This week has been an odd one for the properties we're watching (mostly 2 bed condos under $250K and houses under $425K). The start of the week was very slow, no sales, no new listings, we were getting kind of worried that this was going to become a trend and possibly signal a shift in this market back in favour of sellers.
Well, over the past two days, a completely different trend has emerged: price reductions and increased back-on-the-markets. A listing can be pulled off the MLS anytime. Then, the realtor can re-list it at a different price and reset the days on market stat back to 0. It's a shady deal, but then again so is the RE market eh?
So I check in this afternoon with the listings to look for sales. Instead what greets me in the system is several significant price reductions; in more than one case 10%+ reductions in condo asking prices (all around 220K). That to me is a significant discount. If I was buying, I'd be thinking I drove a hard bargain getting that kind of price reduction out of the seller.

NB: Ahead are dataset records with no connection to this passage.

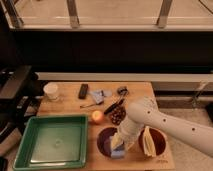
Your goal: Wipe purple bowl with sponge
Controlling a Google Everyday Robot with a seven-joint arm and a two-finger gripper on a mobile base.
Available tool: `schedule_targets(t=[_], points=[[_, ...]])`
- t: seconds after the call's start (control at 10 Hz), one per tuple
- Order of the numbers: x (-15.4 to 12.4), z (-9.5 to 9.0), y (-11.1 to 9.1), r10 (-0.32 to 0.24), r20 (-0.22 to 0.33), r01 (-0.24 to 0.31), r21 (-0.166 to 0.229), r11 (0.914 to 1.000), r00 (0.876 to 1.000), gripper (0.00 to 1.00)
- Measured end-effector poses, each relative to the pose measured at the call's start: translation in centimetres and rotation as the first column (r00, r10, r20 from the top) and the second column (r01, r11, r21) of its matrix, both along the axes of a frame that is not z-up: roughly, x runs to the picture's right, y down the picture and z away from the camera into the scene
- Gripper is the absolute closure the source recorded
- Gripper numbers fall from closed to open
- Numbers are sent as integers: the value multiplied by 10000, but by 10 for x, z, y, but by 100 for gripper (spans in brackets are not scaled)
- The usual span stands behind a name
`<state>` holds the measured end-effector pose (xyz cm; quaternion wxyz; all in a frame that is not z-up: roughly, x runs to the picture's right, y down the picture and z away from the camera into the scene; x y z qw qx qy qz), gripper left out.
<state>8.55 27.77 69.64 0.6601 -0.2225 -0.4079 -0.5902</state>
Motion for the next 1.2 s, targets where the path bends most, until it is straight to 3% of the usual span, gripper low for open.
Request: schedule_targets(t=[0.2, 0.5, 0.7, 0.9, 1.2], points=[[8, 10, -22, -296, -295, 301, 165, 9994, 9991, 90], [-11, 21, -37, -747, 51, 745, 334, 9967, 9972, 90], [-34, 22, -29, -845, 543, 827, 339, 9960, 9949, 90], [-39, 16, -14, -745, 742, 732, 201, 9971, 9945, 90], [-23, 5, 4, -312, 300, 317, -144, 9994, 9991, 88]])
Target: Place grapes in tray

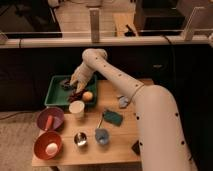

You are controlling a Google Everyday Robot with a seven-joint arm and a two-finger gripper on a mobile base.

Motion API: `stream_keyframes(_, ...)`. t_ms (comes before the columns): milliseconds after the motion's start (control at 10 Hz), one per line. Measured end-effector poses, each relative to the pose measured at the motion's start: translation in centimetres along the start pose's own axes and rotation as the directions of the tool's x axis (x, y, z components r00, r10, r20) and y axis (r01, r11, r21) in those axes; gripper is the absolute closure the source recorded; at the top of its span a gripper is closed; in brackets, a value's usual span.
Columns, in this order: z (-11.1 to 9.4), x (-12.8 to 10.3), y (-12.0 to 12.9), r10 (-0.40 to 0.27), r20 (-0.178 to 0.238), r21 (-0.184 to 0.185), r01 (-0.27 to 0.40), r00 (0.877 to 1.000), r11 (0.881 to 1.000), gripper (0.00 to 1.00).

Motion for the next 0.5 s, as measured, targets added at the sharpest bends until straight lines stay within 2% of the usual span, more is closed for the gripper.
stream_keyframes(500,-0.08,-0.02,-0.06,-0.001,-0.001,0.001,0.001,1.000,1.000,0.50)
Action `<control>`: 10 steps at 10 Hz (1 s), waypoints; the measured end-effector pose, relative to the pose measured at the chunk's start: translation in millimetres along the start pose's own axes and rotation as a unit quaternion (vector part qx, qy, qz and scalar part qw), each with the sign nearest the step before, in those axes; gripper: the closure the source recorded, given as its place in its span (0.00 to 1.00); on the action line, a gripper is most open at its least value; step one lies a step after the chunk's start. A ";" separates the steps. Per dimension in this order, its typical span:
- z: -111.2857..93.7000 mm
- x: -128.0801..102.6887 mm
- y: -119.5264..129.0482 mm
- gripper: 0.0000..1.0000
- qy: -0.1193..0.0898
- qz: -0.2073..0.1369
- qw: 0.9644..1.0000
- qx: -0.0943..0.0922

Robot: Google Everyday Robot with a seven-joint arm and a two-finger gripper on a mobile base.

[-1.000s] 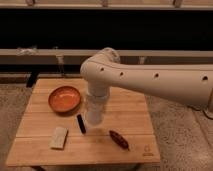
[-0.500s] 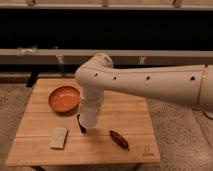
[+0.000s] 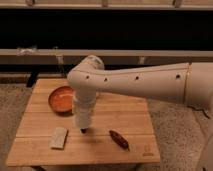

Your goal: Place the ceramic cup over the eraser

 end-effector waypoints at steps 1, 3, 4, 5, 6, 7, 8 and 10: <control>1.1 -0.6 -1.7 0.99 0.000 -0.002 1.000 0.000; 15.5 -2.9 -8.2 0.82 0.017 -0.018 0.999 -0.021; 26.7 -1.4 -9.8 0.74 0.025 -0.023 0.999 -0.031; 45.5 0.3 -12.1 0.62 0.036 -0.027 0.998 -0.046; 58.1 2.4 -11.6 0.53 0.043 -0.029 0.997 -0.057; 66.1 3.8 -14.2 0.44 0.049 -0.032 0.996 -0.064; 74.8 5.9 -14.6 0.35 0.056 -0.034 0.995 -0.074; 89.7 7.5 -14.6 0.21 0.064 -0.037 0.993 -0.093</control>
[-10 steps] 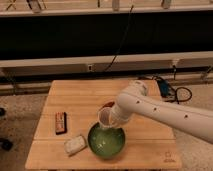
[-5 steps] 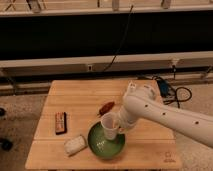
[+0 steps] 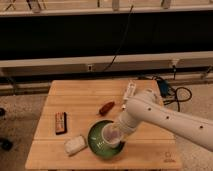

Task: Place the ceramic cup in the ceramic bowl

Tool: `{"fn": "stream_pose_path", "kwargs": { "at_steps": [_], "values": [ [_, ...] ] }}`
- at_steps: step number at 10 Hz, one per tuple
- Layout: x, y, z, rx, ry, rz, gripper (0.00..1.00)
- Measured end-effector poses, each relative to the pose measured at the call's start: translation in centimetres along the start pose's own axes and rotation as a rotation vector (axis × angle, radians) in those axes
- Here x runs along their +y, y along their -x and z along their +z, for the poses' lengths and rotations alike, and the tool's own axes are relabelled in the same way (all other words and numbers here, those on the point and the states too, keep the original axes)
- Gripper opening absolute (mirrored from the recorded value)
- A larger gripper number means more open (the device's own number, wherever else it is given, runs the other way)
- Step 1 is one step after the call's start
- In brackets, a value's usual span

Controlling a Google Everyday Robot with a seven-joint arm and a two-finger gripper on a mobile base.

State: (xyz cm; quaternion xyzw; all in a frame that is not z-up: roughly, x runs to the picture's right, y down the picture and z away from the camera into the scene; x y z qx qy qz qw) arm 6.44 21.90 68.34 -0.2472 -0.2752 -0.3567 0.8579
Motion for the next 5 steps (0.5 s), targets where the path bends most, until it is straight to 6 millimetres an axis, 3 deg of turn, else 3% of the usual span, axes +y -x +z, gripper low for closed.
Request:
{"fn": "stream_pose_path", "kwargs": {
  "at_steps": [5],
  "values": [
    [-1.2,-0.4,-2.3,0.015,-0.044,-0.025,0.80]
  ]
}}
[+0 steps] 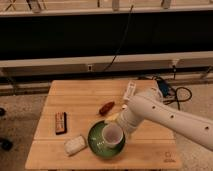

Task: Place the ceramic cup in the ceramic bowl

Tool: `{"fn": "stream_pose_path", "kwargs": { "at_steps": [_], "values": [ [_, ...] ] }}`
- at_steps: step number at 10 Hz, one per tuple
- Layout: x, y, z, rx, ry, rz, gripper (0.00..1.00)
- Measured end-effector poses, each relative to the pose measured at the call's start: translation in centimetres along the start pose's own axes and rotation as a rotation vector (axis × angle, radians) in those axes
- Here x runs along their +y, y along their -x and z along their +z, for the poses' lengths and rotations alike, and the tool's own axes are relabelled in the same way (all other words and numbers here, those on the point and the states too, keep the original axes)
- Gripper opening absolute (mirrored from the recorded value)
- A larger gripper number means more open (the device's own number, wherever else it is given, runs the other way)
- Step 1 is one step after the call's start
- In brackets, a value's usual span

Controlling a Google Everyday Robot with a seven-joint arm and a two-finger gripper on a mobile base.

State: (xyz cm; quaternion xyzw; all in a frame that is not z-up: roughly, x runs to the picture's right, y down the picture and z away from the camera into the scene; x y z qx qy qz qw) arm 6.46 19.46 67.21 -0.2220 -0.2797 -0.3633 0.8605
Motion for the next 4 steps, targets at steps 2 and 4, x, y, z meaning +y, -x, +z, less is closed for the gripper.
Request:
{"fn": "stream_pose_path", "kwargs": {
  "at_steps": [2,4],
  "values": [
    [-0.6,-0.4,-1.0,0.023,-0.002,-0.010,0.80],
    [-1.0,-0.5,-1.7,0.028,0.000,-0.009,0.80]
  ]
}}
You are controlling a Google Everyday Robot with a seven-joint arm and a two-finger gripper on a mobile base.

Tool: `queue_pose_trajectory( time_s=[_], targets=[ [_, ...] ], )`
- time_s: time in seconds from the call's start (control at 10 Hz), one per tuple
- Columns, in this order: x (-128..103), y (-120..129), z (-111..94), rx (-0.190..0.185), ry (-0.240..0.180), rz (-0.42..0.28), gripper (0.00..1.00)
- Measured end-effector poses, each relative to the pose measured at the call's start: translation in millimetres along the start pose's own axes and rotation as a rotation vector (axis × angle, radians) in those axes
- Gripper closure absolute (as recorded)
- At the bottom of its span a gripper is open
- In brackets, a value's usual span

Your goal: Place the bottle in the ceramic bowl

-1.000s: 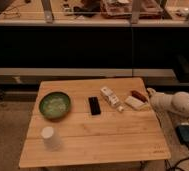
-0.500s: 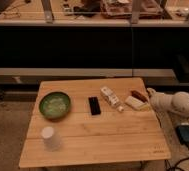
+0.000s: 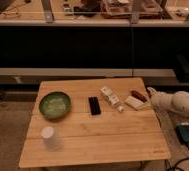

What's the trigger? Well, some people could have conditional offers on other places and could see themselves losing their new homes because they can't sell their old one. Or, I prefer to think the market is shifting, especially with condos. But I'm seeing it with houses too. One house that we looked at twice and did the math on at least a dozen times, sold for $25K under its asking price. Had we made an offer, we thought this kind of low-ball as borderline insulting. Not so apparently.
So are we seeing that places are priced too high for the market? Are we seeing some panicky selling? Or, and most likely, I'm describing circumstantial, anecdotal evidence that we can't possibly extrapolate into the market. But for us bears, I'm holding out hope.
Tomorrow I'll do an update of our list of watched homes and condos and do the math like in our previous post here.
On another note: watching the CBC as I type this, and get this, the business update included a brief discussion of a housing slowdown across Canada fuelled by overspending due to increased real estate values. Or in plain english, people have re-mortgaged their homes to buy new cars and expensive furniture and other goods, and have now realized their debts are significant and are changing their spending ways so as to pay down debt which in turn means less buying of homes which means a decline in housing values... ah, the market fuelled by idiocy.